• WORK TO COMPLETE: Repeat verbatim only the lines from the opening of the material below through the one that contains "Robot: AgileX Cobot".

• DATA SUPPLIED:
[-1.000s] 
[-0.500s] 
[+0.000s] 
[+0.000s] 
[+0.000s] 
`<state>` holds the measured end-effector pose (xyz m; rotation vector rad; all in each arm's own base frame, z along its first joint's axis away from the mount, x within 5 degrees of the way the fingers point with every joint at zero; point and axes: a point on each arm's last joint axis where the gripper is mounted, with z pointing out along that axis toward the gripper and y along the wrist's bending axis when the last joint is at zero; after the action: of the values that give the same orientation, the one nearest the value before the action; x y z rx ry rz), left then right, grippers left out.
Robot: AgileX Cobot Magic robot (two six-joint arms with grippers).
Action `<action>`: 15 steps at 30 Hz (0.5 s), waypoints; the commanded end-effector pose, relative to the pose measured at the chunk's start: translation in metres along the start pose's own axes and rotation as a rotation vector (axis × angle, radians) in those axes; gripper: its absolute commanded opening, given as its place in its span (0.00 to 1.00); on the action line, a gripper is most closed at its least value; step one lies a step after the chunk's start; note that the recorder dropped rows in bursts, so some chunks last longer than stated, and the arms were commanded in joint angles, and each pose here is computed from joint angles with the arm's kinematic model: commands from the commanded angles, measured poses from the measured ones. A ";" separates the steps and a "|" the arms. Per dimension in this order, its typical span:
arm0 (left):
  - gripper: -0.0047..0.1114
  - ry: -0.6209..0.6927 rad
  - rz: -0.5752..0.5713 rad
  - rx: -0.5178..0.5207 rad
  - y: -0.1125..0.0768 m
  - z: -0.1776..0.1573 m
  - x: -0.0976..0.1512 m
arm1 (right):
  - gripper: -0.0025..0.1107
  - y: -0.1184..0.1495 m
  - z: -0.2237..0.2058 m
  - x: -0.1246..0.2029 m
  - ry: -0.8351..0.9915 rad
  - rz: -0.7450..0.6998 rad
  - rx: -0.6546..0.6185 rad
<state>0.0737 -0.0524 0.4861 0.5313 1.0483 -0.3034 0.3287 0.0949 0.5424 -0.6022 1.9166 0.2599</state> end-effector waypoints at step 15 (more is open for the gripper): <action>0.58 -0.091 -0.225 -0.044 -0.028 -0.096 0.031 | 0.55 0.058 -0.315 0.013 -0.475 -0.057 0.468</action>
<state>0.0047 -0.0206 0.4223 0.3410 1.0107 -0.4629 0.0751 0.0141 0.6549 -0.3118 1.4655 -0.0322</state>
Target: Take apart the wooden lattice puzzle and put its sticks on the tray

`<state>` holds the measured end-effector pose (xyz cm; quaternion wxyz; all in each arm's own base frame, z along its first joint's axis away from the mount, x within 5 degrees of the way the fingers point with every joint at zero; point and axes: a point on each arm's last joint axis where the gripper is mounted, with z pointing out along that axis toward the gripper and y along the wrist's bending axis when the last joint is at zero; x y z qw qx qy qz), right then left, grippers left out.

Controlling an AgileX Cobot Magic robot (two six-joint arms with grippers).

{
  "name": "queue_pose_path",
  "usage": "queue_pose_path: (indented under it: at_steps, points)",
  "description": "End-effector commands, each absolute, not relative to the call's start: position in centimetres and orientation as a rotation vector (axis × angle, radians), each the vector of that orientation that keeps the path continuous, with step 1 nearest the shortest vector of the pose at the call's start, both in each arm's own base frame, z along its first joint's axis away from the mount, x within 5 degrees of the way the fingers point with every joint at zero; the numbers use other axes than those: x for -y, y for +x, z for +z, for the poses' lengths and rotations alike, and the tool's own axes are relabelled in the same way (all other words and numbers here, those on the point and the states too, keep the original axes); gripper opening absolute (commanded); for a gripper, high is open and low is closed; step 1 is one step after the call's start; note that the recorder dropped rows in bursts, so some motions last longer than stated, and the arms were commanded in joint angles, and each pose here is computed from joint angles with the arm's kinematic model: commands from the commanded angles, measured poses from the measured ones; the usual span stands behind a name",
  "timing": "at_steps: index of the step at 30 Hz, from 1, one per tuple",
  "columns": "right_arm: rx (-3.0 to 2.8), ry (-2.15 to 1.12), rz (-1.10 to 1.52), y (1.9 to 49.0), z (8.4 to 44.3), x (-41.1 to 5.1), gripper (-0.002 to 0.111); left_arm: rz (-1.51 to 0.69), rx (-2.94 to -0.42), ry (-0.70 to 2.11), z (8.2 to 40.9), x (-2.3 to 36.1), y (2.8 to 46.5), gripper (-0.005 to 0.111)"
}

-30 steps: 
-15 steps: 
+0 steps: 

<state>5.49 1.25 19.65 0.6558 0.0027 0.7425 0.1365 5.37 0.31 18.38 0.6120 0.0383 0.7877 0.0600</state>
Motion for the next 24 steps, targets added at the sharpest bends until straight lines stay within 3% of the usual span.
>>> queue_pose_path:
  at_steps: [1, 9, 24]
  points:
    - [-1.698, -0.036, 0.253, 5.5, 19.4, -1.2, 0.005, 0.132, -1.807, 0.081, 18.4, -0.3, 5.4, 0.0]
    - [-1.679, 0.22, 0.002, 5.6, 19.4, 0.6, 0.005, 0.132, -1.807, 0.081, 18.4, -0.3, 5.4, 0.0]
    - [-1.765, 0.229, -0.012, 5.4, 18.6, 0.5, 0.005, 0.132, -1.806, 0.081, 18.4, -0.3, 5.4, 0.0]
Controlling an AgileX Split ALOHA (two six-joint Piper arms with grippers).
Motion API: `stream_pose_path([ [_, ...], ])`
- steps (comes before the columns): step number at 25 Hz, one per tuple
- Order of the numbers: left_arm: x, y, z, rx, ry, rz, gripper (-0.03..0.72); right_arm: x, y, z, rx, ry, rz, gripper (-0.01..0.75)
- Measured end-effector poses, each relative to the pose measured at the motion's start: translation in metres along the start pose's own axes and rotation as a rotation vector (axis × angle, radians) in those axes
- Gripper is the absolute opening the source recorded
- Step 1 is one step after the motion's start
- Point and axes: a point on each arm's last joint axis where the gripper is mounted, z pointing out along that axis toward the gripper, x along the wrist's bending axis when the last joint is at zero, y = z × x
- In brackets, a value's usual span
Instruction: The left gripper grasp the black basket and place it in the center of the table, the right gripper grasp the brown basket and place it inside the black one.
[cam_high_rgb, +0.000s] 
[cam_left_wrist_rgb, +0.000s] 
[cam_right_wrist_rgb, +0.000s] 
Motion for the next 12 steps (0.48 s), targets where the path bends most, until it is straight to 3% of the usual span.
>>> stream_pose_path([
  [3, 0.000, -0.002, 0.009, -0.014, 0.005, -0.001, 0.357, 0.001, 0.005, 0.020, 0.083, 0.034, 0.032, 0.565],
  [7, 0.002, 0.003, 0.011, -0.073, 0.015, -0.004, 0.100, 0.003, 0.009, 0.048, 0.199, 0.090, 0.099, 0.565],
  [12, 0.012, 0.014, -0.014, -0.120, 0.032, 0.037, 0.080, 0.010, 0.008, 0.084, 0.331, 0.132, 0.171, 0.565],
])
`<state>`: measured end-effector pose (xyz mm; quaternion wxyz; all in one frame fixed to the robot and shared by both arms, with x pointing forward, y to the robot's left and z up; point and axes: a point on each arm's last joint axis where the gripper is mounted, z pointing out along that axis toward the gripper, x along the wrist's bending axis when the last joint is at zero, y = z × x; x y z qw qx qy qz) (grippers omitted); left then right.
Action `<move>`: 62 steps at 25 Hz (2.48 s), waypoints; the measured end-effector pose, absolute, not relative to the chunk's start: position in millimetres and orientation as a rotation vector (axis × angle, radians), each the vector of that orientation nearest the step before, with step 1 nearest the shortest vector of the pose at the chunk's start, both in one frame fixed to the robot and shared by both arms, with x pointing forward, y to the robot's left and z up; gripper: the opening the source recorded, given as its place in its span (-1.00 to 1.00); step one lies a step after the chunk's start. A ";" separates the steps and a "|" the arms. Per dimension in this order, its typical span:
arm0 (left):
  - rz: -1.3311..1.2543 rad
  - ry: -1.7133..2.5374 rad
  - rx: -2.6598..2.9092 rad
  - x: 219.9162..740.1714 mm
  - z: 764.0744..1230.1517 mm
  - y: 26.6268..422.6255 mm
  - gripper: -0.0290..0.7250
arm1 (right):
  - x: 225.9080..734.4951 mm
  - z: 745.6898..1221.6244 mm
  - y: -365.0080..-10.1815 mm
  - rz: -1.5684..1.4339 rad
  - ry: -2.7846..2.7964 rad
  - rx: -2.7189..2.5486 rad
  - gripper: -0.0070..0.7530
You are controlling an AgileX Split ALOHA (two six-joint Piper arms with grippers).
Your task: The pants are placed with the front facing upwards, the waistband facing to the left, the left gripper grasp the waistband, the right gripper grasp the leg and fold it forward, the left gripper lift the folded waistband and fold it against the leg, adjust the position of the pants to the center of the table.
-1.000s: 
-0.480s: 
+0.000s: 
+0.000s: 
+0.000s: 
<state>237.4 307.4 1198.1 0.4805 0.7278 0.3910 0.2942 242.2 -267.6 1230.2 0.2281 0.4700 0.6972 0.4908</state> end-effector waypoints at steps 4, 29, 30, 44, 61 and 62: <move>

• RESULT OF THE TASK:
[-1.000s] 
[-0.500s] 
[+0.000s] 
[+0.000s] 
[+0.000s] 
`<state>` holds the measured end-effector pose (xyz m; rotation vector rad; all in each arm's own base frame, z along its first joint's axis away from the mount, x within 5 degrees of the way the fingers point with every joint at zero; point and axes: a point on each arm's last joint axis where the gripper is mounted, with z pointing out along that axis toward the gripper and y along the wrist's bending axis when the last joint is at zero; after the action: of the values that give the same orientation, the one nearest the value before the action; x y z rx ry rz), left then right, grippers left out.
Robot: AgileX Cobot Magic robot (two six-joint arms with grippers).

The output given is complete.